WORK TO COMPLETE:
Look through the material for lines with the word "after", and copy each one.

RECORDS FOR THIS TASK:
§
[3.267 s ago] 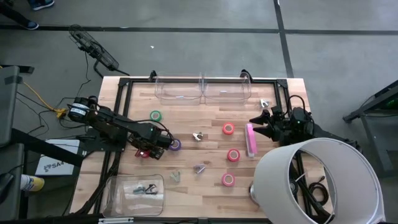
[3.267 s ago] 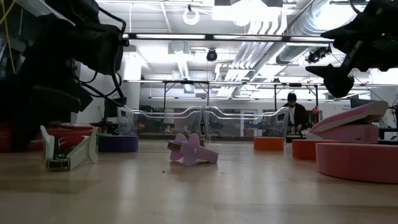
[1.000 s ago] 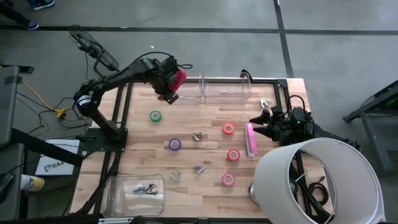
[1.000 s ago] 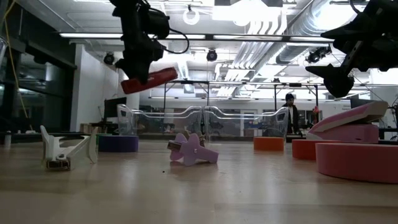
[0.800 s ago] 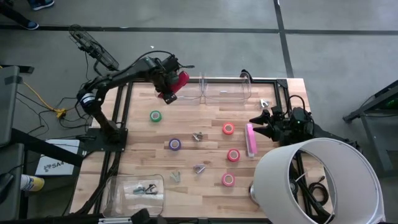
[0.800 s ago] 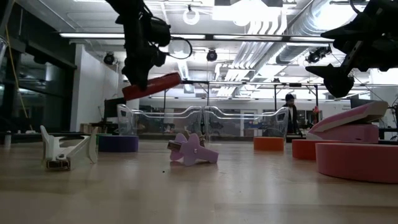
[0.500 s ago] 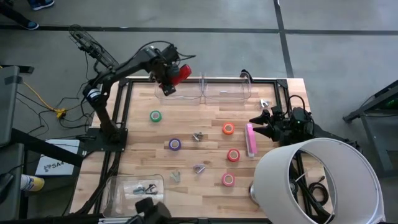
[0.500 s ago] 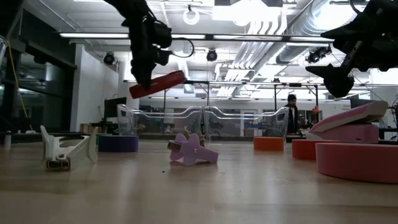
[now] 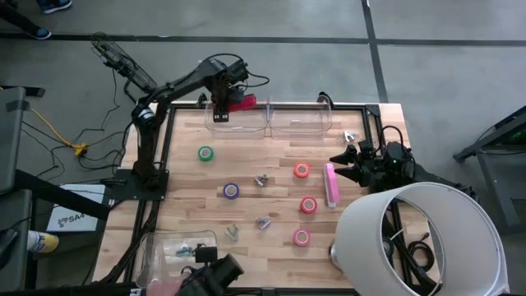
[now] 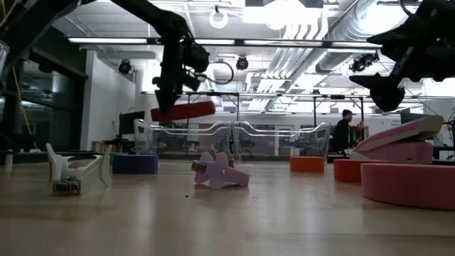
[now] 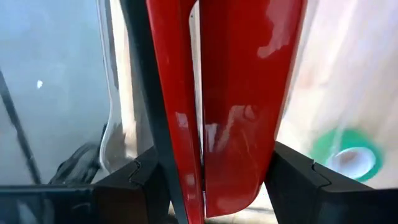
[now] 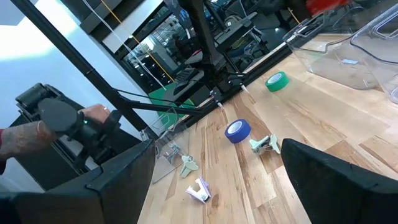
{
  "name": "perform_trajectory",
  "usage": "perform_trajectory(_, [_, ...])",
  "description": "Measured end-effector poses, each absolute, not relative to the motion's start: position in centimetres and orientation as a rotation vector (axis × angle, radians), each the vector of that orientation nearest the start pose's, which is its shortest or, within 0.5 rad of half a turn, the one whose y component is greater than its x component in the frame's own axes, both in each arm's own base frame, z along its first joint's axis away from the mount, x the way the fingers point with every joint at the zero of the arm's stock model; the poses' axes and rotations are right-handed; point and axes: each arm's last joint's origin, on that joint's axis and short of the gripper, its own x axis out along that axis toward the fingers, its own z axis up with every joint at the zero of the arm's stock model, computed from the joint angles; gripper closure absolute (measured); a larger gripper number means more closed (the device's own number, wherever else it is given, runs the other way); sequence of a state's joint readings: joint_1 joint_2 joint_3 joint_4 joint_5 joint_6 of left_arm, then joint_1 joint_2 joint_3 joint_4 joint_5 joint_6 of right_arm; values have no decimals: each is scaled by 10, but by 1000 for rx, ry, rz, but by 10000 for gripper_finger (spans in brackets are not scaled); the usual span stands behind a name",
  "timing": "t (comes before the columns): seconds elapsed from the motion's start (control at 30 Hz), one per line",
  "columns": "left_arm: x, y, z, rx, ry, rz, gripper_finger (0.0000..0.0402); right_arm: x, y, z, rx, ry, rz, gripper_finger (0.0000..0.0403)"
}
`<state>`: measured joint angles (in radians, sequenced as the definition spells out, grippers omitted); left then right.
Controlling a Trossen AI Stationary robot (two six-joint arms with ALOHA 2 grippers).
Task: Pick and place Stapler, Stapler remover, tape
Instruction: Put the red stapler into the top left transparent bin
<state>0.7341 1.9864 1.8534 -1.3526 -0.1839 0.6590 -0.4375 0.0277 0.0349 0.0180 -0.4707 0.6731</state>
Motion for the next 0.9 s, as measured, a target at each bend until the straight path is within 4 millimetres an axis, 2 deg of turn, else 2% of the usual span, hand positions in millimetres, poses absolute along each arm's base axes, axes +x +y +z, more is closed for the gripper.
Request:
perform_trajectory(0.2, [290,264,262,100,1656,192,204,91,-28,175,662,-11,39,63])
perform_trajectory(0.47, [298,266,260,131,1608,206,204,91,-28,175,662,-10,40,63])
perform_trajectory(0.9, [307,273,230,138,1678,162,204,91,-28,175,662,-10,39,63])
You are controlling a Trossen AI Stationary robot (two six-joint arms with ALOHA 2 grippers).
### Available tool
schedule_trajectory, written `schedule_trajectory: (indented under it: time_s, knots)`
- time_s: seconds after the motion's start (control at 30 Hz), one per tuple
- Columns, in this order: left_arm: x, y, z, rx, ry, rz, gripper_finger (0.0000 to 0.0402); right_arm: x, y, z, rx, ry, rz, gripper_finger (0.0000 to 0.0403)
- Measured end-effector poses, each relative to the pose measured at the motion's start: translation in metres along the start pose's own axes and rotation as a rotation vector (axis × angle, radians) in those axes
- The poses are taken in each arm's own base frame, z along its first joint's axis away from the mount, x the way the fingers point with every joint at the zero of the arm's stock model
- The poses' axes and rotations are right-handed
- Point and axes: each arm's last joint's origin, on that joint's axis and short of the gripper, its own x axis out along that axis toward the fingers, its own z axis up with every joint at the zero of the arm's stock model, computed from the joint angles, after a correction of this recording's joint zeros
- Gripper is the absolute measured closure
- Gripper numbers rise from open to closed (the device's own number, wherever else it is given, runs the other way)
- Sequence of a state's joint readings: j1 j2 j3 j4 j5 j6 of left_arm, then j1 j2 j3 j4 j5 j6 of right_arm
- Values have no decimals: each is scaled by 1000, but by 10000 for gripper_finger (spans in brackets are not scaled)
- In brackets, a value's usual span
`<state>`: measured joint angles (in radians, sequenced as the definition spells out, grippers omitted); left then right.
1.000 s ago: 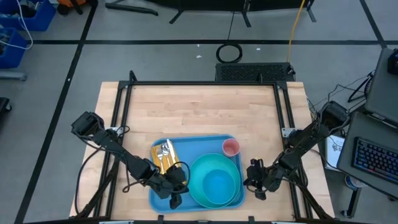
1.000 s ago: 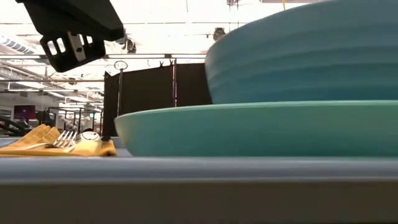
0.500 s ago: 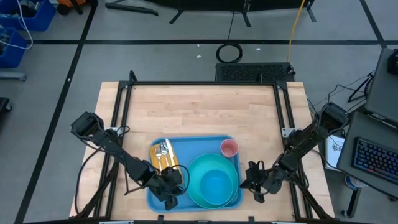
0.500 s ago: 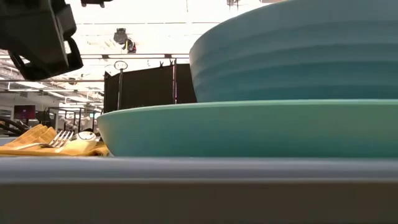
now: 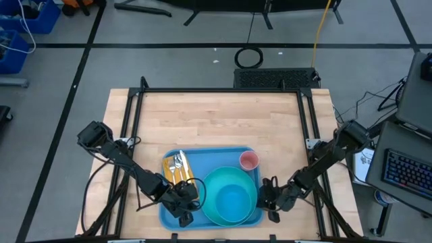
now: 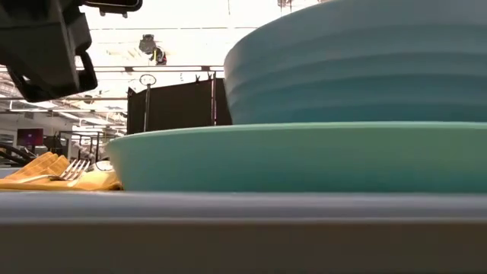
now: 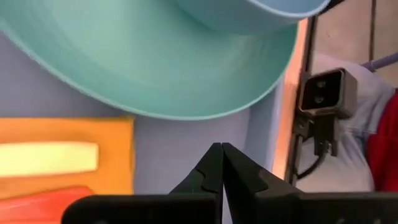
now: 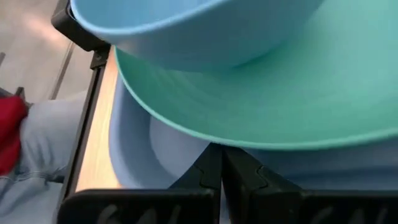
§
RESULT:
- time_s: seconds after the motion's start (control at 30 Hz), one per tuple
- Point and axes: each arm's last joint's origin, on that joint's axis and short of the gripper, its own x axis out along that axis toward the fingers, its own z axis up with every joint at the zero of the arm's stock model, computed from the joint angles, after a correction of this recording's joint zeros

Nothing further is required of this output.